▸ **What the task asks**: One number is the whole answer: how many lines of the material hold "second".

===============

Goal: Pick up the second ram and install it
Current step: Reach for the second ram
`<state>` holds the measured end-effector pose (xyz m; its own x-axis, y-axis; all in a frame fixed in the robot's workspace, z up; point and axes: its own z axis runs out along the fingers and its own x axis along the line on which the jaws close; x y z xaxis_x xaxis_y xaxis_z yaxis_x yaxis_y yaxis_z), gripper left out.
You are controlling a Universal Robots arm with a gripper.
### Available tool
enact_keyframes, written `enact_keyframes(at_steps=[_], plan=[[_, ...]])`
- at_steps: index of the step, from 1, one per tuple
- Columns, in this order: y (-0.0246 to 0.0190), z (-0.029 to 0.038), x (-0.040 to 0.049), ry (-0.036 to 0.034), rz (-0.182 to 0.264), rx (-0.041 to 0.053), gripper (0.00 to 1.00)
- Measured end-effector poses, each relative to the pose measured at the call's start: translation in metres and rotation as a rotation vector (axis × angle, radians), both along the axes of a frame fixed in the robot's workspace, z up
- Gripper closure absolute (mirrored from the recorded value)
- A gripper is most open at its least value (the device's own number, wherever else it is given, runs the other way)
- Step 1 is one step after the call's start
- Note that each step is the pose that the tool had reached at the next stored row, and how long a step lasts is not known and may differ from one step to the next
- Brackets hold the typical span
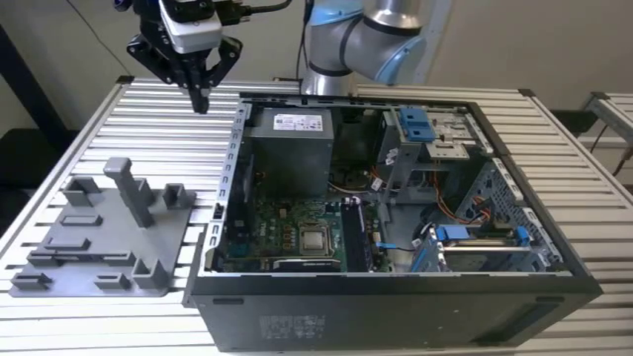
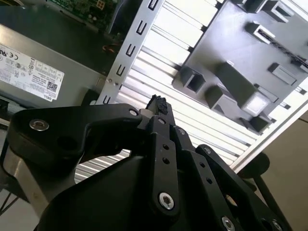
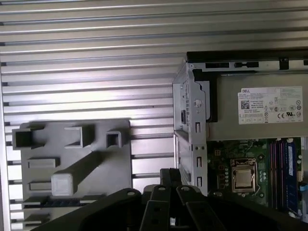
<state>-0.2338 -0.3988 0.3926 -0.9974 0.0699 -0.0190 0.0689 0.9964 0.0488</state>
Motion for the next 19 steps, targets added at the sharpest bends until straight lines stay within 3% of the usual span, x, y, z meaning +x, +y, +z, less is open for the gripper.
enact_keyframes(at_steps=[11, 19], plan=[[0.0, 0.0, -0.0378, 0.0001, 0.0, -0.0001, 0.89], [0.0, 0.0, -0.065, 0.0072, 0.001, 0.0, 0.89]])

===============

▸ **Output for this task**: 2